JF nega pedido para determinar implementação de entorno ferroviário na região de Cruz Alta (RS)

23 de março de 2018

A Justiça Federal gaúcha negou pedido para determinar a elaboração e a execução de um projeto capaz de deslocar trechos da malha ferroviária existente para longe do perímetro urbano da cidade de Cruz Alta. Em decisão proferida no dia 13/3, o juiz federal Lúcio Maffassioli de Oliveira entendeu que já estariam sendo adotadas medidas para garantir a segurança dos moradores da região e que a realização de obras desta natureza está dentro da esfera discricionária do Poder Executivo.

A ação havia sido ajuizada pelo Ministério Público Federal (MPF) conta a União, o Departamento Nacional de Infra-estrutura de Transportes (Dnit), a Agência Nacional de Transportes Terrestres (ATT) e a Rumo Malha Sul / ALL. Na inicial, o autor alegou que a manutenção da ferrovia em zona urbana estaria trazendo riscos à população. O MPF postulou a implementação do contorno ferroviário e da faixa de domínio, com o deslocamento das famílias que ocuparam irregularmente o local.

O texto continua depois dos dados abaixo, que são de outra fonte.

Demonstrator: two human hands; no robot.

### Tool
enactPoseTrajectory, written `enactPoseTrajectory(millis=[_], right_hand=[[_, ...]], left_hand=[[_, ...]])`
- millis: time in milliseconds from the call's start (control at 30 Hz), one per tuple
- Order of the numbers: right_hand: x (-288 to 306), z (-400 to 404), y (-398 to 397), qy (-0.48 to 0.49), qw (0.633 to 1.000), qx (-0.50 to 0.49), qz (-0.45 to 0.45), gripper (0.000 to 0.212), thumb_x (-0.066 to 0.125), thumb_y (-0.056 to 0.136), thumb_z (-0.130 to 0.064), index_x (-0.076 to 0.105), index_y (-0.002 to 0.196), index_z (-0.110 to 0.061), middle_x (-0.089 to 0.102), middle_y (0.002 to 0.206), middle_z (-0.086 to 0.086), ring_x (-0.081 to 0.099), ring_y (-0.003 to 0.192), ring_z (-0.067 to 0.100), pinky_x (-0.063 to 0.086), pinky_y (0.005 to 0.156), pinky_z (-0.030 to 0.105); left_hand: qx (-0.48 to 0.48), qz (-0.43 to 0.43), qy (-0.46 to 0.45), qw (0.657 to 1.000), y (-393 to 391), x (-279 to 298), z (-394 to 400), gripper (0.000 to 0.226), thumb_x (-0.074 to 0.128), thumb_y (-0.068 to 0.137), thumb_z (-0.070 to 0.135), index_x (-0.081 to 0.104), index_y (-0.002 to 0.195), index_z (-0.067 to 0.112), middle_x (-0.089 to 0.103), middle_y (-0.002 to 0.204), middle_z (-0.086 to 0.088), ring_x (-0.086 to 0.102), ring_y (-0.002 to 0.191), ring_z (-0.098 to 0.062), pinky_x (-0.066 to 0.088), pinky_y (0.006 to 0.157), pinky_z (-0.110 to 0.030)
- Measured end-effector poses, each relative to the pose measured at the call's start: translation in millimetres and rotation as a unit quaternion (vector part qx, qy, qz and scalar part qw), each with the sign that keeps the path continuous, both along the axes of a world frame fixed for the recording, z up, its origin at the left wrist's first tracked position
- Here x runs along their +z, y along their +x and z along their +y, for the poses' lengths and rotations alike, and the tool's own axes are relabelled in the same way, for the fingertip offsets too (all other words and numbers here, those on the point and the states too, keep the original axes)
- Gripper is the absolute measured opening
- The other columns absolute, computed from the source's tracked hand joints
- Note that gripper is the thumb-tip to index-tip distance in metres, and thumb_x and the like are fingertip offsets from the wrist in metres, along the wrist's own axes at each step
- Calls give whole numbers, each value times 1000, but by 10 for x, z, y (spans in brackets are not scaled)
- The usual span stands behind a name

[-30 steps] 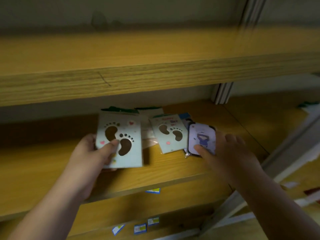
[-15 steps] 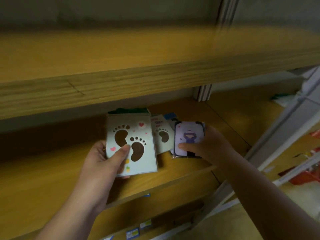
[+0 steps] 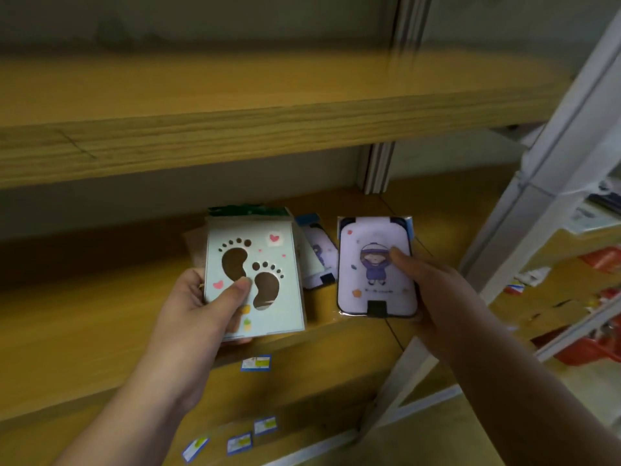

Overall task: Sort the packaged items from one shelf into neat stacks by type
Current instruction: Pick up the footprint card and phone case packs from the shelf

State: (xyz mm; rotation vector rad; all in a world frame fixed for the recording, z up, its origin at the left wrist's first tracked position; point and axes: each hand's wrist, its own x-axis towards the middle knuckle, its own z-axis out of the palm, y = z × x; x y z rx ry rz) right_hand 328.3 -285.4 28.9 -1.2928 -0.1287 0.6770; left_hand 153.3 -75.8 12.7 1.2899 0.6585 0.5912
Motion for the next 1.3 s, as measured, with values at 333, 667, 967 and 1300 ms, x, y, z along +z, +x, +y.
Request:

Em suas defesas, Dnit, ANTT e União afirmaram sua ilegitimidade para figurarem como réus na ação. Apontaram que os municípios da região teriam se desenvolvido no entorno da ferrovia e, não, o contrário, de forma que a ocupação desordenada de suas adjacências seria o principal motivo para os problemas de segurança. Já a Rumo destacou a importância da ferrovia para o escoamento da produção nacional e exportação de centenas de milhões de toneladas de insumos agrícolas e produtos industriais brasileiros. Reiterou, ainda, a necessidade de remoção das residências construídas no entorno.

Com base na análise das provas anexadas aos autos, o magistrado considerou que a implementação da faixa de domínio já seria o objetivo de dezendas de ações de reintegração de posse ajuizadas pela administradora da ferrovia. “Conforme já vem sendo analisado nas ações de reintegração de posse ajuizadas pela ALL / Rumo em face de todos os invasores da faixa de domínio, a área da ferrovia é bem público federal pertencente ao patrimônio da União, devendo ser respeitada”, disse.

Ele também salientou que a função social da propriedade não poderia ser utilizada como justificativa ou legitimação para o uso indevido de área de domínio público, “em contrariedade à legislação, com prejuízo aos serviços concedidos e risco às pessoas e bens situados à volta da ferrovia”. O juiz observou que a manutenção dos serviços é obrigação da concessionária, não cabendo ao Juízo determinar estabelecer limitações à circulação dos trens ou a realização de estudos e obras cuja conveniência e oportunidade deve ser definidas pelo Executivo.

“O fato é que a ferrovia já existe e está em funcionamento. Como o MPF assinalou na inicial, a ferrovia é de 1894, sendo que em 1911 inaugurou-se o ramal que vai para Ijuí. Ou seja, considerando que a situação de fato já está consolidada há tempo, não constato situação excepcional que permita adentrar na esfera de discricionariedade do Poder Executivo”, concluiu.

Oliveira julgou improcedente a ação. Cabe recurso ao TRF4.